E mais, se antes os capitalistas de então, detinham o fator de produção trabalho, via posse dos escravos, com a “Lei das Terras” de 1850 (vejamos a incrível coincidência, de ser no mesmo ano que cessa o tráfico), proibia o acesso as mesmas aos que não pudessem comprar, assim impedindo o ex-escravo ou o recém chegado imigrante, o acesso legal a uma gleba, ou seja, para o “fim do cativeiro de seres humanos, era tornar cativa a terra” (MARTINS).
Havia enorme e preconceituosa resistência ao trabalhador livre nacional, visto como preguiçoso, não confiável e o pior: privado de mentalidade burguesa, já que ao se satisfazer com muito pouco, tampouco seria também mercado, afinal passaria a receber salários.
A elite paulista acreditava piamente, que o homem de cor negra, só se submeteria pela força e pelo chicote, assim, como exerceriam controle e manteriam a disciplina usando somente incentivos pecuniários?
Seria necessário um enorme aparato policial ou então milícias particulares, para obrigar os “vadios e vagabundos” a vender sua força de trabalho, contra ameaça de prisão e castigos, mas era um momento em que todo e qualquer capital estava comprometido diretamente com a lavoura cafeeira.
Após 1870, o governo de São Paulo tomou a seu cargo a responsabilidade da imigração e entre 1887 e 1897 chegou ao Brasil cerca de 1.300.000 imigrantes. Em 1888, quando a escravidão é totalmente abolida, a imigração já era massiva, com grande parte de italianos (65%), que viviam dias difíceis após a Unificação Nacional na Itália.
Como colocou Florestan Fernandes:

“Por paradoxal que pareça, motivações econômicas puramente capitalistas originam, assim, de modo recorrente, fortes obstáculos à expansão do capitalismo...”

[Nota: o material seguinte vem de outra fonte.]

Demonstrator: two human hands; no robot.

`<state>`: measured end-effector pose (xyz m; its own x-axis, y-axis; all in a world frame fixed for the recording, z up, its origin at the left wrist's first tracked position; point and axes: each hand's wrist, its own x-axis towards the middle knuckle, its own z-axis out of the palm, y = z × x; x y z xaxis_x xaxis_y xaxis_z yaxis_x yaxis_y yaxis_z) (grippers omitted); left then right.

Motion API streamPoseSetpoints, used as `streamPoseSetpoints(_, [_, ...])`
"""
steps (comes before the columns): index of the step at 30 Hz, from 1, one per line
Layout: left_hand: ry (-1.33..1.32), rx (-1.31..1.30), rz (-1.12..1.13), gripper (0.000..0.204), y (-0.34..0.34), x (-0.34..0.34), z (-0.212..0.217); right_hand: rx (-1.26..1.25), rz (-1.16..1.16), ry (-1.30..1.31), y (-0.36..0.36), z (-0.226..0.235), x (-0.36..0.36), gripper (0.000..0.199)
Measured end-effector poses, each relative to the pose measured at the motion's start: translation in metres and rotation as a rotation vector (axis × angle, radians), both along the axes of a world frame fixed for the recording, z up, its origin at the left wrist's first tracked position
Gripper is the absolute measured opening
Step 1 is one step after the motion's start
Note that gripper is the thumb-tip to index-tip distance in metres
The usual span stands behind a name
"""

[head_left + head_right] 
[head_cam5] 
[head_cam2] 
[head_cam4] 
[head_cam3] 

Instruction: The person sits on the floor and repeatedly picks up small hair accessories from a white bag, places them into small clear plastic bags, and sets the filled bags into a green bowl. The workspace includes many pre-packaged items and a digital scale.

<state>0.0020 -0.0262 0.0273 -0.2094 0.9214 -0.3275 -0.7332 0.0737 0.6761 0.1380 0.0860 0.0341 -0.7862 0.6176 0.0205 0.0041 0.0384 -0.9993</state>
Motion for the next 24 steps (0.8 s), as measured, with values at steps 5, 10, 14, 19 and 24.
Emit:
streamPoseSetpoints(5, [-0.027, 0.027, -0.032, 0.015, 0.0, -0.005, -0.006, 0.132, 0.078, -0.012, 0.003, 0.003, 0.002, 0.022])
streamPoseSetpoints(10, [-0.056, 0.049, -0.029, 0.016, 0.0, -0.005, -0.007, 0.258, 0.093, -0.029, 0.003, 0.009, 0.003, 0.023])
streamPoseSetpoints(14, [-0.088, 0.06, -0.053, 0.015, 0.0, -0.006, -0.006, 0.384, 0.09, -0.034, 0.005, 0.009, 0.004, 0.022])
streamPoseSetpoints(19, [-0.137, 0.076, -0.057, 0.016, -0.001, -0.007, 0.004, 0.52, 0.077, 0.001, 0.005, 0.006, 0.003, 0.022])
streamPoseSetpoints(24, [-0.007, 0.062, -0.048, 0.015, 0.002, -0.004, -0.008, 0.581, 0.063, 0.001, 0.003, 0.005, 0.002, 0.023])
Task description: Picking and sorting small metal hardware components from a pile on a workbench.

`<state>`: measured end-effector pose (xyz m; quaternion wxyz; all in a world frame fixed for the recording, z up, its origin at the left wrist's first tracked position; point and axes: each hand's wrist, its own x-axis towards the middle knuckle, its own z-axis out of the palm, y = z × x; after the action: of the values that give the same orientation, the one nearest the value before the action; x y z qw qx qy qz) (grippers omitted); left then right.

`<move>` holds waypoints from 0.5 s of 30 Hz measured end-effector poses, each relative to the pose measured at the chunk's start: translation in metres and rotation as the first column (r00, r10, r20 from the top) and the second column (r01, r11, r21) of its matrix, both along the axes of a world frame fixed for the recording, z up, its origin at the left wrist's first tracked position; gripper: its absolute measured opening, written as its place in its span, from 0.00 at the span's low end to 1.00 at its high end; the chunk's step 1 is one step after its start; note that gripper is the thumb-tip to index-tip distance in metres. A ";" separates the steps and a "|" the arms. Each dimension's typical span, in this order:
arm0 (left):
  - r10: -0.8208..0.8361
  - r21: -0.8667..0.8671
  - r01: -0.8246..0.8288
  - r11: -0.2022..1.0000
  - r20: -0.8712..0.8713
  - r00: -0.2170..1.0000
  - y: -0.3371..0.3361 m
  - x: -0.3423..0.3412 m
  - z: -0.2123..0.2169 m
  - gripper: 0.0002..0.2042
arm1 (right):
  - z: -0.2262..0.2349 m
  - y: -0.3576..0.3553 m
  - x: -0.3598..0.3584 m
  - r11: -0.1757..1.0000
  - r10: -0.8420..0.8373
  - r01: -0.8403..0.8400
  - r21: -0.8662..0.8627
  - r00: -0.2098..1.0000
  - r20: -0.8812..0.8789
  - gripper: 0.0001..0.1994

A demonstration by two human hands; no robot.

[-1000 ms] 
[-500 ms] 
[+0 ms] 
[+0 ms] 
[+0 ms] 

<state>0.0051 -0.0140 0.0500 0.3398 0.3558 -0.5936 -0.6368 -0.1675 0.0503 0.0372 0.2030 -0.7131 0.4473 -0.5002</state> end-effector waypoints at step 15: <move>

Desta forma, a abolição gradual, vistas a que o capital imobilizado em escravos não desaparecesse de súbito, não foi suficientemente concomitante com a introdução progressiva do trabalho assalariado, vide o lapso temporal entre o início da primeira e a torrente imigratória. Dentre os dados relativos ao período em questão, temos que em 1850 o Brasil exportou 8,1 (em milhões de libras) e somente em 1890 este valor sobe para 30,0.
Em 1888 havia ainda cerca de 700 mil escravos no Brasil, “culpados” pelo atraso na passagem ao trabalho assalariado, talvez por conta disto, nossas elites estejam até hoje “cobrando a conta”.

Referências:

BOHM-BAWERK, Eugen Von. A teoria da exploração do socialismo-comunismo (cópia) .
CARDOSO, Adalberto. Escravidão e sociabilidade capitalista. Acesso:
http://novosestudos.uol.com.br/acervo/acervo_artigo.asp?idMateria=132
FERNANDES, Florestan. Sociedade de classes e subdesenvolvimento. São Paulo: Global Editora, 2008.
MARTINS, José de Souza. O Cativeiro da terra. São Paulo: C. Humanas, 1979.
NABUCO, Joaquim. O abolicionismo. Rio de Janeiro: Nova Fronteira, 1999.
SCHWARTZ, Stuart. A América Latina na época colonial (cópia).
SILVA, Sérgio. Expansão cafeeira e origens da indústria no Brasil. São Paulo: Editora Alfa-Omega, 1976.